What the task requires
The result should be every line in the material below containing the string "that".

Segment Start: Source data

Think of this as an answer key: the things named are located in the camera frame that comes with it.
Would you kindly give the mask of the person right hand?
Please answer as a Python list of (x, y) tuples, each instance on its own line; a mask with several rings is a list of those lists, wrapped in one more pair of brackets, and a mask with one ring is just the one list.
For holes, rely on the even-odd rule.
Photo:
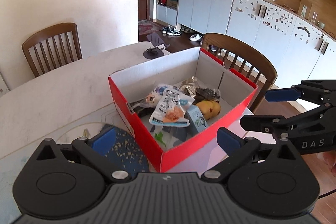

Segment End: Source data
Segment Start: Source data

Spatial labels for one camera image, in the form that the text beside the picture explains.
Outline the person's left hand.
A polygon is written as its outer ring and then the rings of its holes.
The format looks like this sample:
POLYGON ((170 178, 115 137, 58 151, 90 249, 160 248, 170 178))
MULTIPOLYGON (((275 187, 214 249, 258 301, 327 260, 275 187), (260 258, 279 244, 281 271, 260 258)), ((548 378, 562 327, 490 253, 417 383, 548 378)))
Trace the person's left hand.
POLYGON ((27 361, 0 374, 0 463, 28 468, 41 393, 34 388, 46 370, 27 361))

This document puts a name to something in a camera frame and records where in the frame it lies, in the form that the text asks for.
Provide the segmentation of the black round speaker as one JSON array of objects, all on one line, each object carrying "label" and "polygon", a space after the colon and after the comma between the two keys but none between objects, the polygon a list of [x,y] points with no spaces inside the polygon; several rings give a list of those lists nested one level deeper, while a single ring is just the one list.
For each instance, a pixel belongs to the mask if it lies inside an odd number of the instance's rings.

Segment End: Source data
Segment Start: Source data

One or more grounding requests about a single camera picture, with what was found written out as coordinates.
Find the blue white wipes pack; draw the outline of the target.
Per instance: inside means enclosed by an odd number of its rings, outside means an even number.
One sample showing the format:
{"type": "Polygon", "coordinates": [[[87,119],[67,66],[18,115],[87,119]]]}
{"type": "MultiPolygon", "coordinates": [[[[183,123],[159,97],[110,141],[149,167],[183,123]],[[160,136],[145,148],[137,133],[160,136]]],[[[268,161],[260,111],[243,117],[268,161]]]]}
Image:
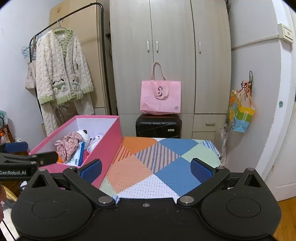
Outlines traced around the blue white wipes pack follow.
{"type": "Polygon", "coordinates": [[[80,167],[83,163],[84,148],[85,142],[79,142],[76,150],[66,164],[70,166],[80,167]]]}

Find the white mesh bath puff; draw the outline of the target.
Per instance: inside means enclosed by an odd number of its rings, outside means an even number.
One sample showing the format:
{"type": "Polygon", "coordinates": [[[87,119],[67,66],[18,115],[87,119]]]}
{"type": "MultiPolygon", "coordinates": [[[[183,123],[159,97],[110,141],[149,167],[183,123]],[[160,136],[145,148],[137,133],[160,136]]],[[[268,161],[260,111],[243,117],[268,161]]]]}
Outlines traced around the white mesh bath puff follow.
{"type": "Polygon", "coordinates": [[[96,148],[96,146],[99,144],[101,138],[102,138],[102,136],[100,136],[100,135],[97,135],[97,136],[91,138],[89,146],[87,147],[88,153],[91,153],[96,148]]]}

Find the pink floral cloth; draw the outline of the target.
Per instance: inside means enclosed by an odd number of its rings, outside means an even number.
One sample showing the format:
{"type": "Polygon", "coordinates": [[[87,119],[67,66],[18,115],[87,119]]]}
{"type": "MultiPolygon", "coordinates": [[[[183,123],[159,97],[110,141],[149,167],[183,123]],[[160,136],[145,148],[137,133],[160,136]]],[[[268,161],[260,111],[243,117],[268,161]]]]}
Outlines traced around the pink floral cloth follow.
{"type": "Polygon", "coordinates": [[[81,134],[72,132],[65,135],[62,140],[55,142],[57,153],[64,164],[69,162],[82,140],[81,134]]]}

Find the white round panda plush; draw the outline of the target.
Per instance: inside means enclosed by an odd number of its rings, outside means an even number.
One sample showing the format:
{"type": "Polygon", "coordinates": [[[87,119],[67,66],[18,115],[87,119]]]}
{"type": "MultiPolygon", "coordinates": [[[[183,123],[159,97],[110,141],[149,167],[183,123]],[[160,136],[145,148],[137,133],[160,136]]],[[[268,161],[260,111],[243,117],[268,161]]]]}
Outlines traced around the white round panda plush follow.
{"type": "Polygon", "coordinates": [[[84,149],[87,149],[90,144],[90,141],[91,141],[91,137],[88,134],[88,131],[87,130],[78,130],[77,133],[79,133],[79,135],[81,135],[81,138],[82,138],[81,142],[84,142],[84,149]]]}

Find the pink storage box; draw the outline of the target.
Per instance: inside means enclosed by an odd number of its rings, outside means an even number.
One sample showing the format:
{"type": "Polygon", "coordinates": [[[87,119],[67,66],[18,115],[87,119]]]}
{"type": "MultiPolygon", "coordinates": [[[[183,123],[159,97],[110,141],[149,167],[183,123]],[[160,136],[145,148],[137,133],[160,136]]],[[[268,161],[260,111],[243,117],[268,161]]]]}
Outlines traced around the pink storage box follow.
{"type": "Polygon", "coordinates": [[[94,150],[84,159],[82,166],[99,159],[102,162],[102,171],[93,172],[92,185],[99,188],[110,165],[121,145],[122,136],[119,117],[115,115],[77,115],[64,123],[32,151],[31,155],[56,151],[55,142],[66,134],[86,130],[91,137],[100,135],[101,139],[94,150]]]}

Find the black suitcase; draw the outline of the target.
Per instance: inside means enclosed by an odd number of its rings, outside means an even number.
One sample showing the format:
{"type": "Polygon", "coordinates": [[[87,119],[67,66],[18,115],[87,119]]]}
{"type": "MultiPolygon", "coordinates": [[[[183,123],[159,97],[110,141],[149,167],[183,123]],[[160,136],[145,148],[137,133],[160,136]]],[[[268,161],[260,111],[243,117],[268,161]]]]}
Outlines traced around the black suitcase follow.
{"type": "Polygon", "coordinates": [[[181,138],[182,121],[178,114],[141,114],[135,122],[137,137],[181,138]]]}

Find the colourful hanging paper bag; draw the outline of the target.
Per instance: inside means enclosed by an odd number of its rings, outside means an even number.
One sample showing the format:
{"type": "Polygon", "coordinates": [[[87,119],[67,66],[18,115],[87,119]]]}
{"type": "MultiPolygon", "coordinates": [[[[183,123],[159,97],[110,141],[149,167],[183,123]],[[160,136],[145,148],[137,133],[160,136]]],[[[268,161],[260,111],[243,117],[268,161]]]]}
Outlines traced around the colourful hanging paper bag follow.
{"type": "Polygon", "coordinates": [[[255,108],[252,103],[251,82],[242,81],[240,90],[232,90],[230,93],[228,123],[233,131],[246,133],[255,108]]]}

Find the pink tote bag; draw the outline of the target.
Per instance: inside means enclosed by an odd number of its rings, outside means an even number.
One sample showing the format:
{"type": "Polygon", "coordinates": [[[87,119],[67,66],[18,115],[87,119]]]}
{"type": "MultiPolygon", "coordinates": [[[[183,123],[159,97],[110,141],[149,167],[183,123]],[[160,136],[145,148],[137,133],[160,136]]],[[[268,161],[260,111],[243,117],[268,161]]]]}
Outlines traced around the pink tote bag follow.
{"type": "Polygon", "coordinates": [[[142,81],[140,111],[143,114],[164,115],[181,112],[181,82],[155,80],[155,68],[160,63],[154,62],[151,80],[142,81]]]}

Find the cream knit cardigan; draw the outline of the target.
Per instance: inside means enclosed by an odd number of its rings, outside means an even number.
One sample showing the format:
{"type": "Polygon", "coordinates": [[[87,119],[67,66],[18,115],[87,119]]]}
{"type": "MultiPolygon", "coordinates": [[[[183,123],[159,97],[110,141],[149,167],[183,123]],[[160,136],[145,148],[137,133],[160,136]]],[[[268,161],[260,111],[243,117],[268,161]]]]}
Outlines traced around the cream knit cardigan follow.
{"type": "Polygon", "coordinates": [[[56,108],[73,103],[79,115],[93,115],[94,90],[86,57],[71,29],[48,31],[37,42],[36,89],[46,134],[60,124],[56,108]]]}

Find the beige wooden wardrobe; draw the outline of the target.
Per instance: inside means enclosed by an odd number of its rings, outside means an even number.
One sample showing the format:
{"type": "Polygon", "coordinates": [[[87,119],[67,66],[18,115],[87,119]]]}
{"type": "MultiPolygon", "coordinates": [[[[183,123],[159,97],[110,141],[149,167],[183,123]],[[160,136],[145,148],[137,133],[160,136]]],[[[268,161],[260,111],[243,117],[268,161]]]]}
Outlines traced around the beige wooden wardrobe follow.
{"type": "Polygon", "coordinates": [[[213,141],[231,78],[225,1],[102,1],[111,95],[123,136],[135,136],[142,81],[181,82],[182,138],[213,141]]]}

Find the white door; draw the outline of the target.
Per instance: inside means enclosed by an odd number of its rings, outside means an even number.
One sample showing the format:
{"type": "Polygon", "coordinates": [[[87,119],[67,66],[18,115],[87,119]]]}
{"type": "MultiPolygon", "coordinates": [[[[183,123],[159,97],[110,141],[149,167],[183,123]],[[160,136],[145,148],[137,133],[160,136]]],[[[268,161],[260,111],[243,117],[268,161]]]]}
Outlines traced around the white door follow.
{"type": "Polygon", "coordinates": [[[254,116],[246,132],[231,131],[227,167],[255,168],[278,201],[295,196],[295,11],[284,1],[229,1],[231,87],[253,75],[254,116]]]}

Segment End: Source data

Response to the task
Think of this as an answer key: the things named are located in the camera frame that comes with it.
Spatial labels for one camera image, in the form that the text beside the picture explains.
This document puts a name to something in a camera frame and records where in the frame it lies, in the form that the text asks for.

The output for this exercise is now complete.